Without the pictures, output the records below word for word.

[Start of Attachment]

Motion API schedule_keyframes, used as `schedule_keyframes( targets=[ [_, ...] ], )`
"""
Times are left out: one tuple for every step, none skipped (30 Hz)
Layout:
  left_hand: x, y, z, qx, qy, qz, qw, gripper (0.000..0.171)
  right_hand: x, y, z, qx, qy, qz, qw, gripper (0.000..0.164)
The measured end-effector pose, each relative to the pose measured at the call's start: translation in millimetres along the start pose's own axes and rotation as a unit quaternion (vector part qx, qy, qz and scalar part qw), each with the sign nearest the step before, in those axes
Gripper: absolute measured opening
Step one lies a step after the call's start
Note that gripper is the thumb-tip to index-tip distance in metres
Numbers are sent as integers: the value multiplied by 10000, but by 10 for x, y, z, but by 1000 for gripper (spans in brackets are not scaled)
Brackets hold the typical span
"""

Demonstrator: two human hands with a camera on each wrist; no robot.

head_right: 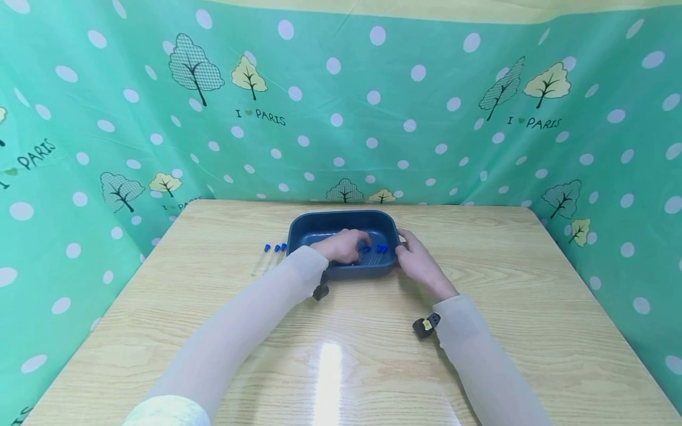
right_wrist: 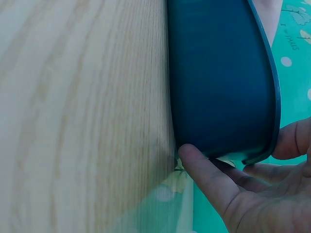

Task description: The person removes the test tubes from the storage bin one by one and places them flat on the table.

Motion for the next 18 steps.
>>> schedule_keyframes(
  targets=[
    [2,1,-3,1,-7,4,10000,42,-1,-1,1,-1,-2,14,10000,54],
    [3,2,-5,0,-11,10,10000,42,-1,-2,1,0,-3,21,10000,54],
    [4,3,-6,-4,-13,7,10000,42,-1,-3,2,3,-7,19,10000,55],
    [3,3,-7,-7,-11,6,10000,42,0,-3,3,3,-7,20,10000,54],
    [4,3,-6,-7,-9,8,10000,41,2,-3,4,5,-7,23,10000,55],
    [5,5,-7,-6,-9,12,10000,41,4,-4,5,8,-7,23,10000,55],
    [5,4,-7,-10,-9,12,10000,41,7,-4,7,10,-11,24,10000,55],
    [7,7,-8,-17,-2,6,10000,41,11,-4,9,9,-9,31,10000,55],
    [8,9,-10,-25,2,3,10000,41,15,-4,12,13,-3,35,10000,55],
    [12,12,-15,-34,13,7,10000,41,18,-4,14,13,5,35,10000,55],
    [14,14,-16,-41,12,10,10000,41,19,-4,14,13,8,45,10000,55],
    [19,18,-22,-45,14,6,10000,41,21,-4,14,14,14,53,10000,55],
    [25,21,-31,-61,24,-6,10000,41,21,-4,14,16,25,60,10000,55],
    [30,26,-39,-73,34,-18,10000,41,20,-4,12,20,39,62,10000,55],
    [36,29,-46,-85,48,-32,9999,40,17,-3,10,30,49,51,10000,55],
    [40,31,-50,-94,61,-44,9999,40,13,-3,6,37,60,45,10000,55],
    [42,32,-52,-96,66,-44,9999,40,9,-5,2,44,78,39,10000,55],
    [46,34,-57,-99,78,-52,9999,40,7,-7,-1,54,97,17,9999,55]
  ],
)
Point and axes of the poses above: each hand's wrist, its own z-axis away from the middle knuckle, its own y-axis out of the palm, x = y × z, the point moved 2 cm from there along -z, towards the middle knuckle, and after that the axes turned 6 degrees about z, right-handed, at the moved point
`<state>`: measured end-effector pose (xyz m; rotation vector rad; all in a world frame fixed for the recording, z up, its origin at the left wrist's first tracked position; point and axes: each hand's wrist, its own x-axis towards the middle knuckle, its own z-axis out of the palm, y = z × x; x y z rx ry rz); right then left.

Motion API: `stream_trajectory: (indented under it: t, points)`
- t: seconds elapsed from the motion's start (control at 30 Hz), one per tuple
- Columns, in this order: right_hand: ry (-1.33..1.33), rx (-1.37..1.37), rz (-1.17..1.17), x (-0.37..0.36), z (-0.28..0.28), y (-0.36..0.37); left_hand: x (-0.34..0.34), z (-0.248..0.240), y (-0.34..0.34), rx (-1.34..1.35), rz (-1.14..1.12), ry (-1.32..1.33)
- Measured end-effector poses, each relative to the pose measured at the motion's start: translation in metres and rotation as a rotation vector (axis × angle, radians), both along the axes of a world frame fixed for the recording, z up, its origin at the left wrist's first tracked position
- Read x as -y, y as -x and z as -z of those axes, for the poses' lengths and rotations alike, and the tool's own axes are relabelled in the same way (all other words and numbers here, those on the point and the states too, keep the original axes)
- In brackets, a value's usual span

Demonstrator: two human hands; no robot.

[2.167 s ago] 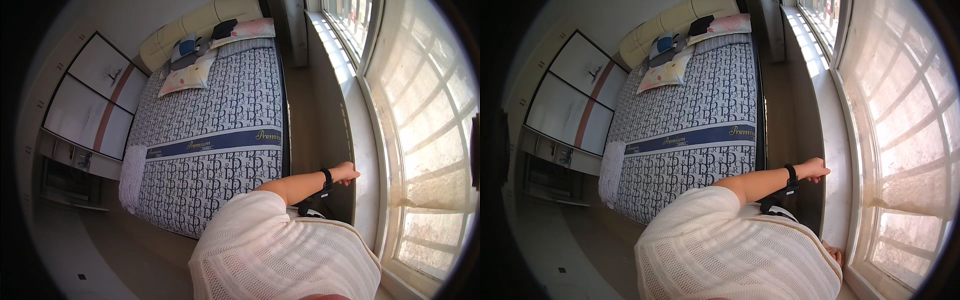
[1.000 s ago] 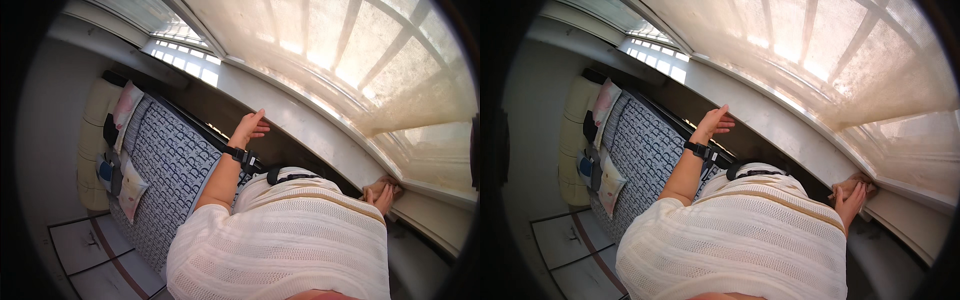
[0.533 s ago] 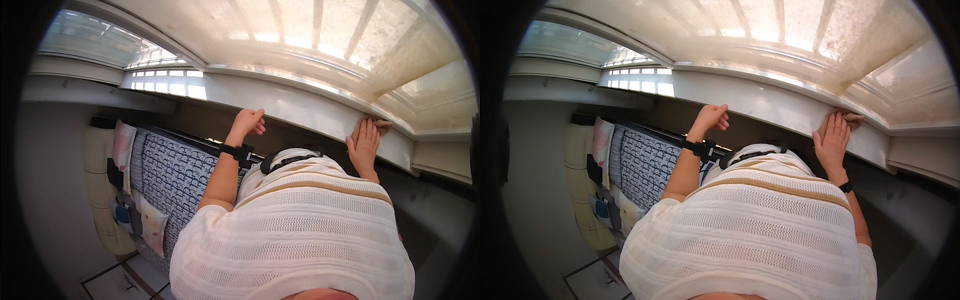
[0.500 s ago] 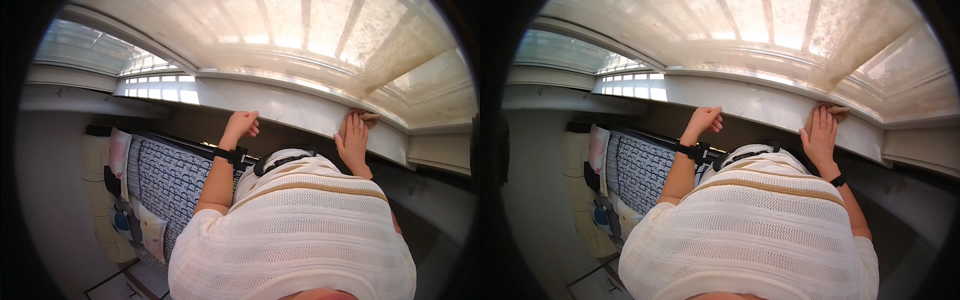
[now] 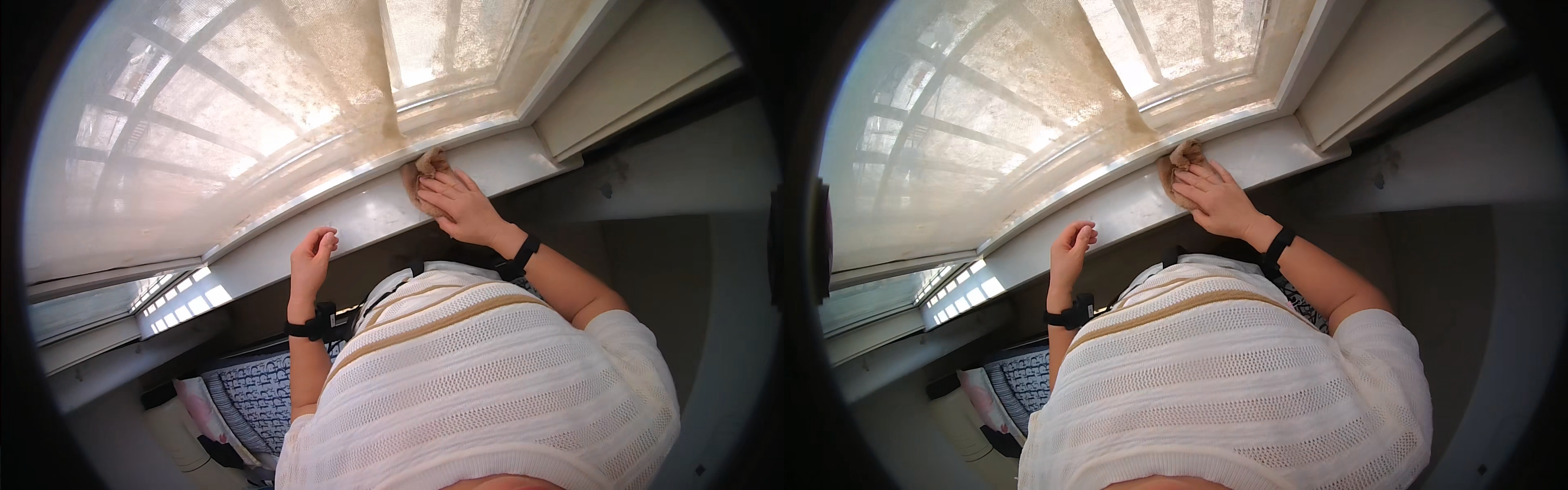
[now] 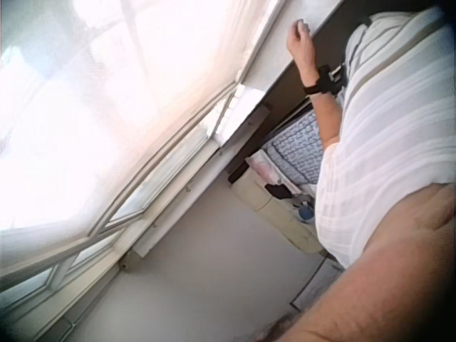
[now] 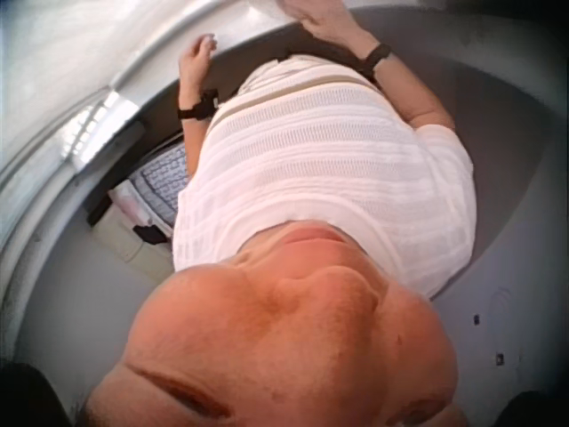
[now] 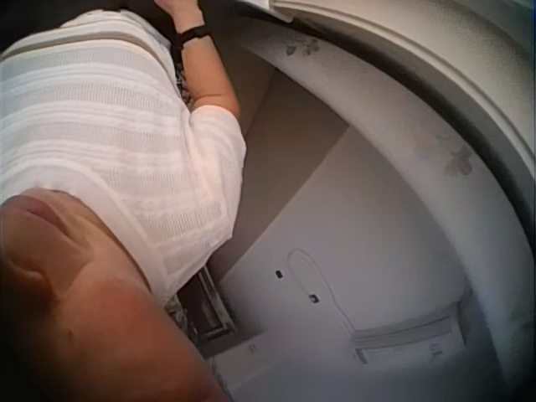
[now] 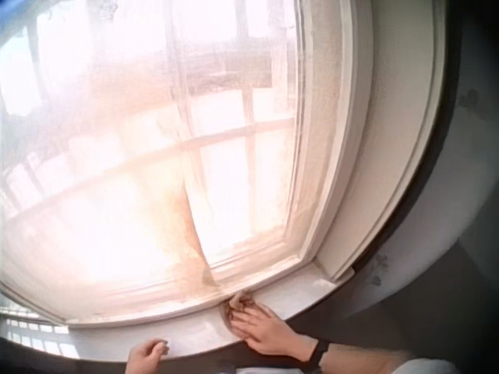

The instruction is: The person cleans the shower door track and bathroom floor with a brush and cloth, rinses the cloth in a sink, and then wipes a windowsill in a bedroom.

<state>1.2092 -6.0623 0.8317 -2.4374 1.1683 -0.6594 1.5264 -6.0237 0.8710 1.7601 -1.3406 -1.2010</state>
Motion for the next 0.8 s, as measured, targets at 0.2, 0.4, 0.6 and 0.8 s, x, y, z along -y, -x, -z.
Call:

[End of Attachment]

*EXERCISE ANSWER:*
Motion API schedule_keyframes, used as `schedule_keyframes( targets=[ [_, ...] ], )`
"""
Times are left out: one tuple for every step, none skipped (30 Hz)
Layout:
  left_hand: x, y, z, qx, qy, qz, qw, gripper (0.000..0.171)
  right_hand: x, y, z, qx, qy, qz, qw, gripper (0.000..0.164)
The measured end-effector pose, each relative to the pose measured at the call's start: translation in millimetres along the start pose's own axes and rotation as a unit quaternion (vector part qx, qy, qz and scalar part qw), each with the sign nearest the step before, in those axes
Gripper: absolute measured opening
Step one lies a step after the call's start
Note that gripper is the thumb-tip to index-tip distance in metres
Numbers are sent as integers: the value multiplied by 10000, but by 10 for x, y, z, but by 1000 for gripper (spans in brackets are not scaled)
Brackets hold the typical span
"""

Demonstrator: two human hands with a camera on each wrist; no robot.

head_right: 
right_wrist: 

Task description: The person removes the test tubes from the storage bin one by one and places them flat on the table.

Motion for the next 18 steps.
>>> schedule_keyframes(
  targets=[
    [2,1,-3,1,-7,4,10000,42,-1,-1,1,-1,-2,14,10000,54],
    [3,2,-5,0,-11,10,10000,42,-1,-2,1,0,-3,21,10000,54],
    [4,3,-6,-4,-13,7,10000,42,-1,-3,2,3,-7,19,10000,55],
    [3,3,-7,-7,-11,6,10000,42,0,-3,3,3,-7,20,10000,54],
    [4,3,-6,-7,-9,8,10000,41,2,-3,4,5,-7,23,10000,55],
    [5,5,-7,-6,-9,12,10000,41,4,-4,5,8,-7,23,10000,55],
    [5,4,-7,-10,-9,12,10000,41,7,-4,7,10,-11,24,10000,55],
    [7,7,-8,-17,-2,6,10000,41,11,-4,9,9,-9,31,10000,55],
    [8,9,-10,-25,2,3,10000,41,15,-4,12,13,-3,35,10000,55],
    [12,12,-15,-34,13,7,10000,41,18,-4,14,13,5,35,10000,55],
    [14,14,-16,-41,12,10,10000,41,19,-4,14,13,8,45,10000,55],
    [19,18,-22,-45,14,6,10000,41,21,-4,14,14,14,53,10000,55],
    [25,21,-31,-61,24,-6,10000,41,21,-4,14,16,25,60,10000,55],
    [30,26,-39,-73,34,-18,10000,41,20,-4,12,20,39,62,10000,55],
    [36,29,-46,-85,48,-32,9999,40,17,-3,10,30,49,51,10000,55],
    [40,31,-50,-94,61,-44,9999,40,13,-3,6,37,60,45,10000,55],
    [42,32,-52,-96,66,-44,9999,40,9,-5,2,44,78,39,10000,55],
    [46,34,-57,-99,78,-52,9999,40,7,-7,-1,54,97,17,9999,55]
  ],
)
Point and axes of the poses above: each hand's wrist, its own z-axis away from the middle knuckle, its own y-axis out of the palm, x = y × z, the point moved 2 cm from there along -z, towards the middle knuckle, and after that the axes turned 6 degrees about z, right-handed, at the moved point
`<state>`: measured end-effector pose (xyz m; rotation vector rad; all in a world frame fixed for the recording, z up, its origin at the left wrist's first tracked position; point and axes: each hand's wrist, its own x-axis towards the middle knuckle, its own z-axis out of the palm, y = z × x; x y z rx ry rz); right then left.

Motion API: `stream_trajectory: (indented under it: t, points)`
- t: seconds elapsed from the motion's start (control at 30 Hz), one per tuple
- Columns, in this order: right_hand: ry (-1.33..1.33), rx (-1.37..1.37), rz (-1.17..1.17), x (-0.37..0.36), z (-0.28..0.28), y (-0.36..0.37); left_hand: x (-0.34..0.34), z (-0.248..0.240), y (-0.34..0.34), rx (-1.34..1.35), rz (-1.14..1.12), ry (-1.32..1.33)
- Measured end-effector poses, each relative to the pose measured at the motion's start: translation in metres and rotation as a rotation vector (axis × angle, radians), both along the axes of a world frame fixed for the recording, z up, its origin at the left wrist's first tracked position
- Read x as -y, y as -x and z as -z of those axes, for the poses' lengths and rotations alike, and the tool's own axes are relabelled in the same way (all other words and numbers here, those on the point and the states too, keep the original axes)
- In brackets, a value's usual span

Demonstrator: two human hands; no robot.

[2.167 s ago] 
[1.000 s ago] 
[0.533 s ago] 
[0.500 s ago] 
[now] 
[now] 
[now] 
[now] 
[now] 

The instruction is: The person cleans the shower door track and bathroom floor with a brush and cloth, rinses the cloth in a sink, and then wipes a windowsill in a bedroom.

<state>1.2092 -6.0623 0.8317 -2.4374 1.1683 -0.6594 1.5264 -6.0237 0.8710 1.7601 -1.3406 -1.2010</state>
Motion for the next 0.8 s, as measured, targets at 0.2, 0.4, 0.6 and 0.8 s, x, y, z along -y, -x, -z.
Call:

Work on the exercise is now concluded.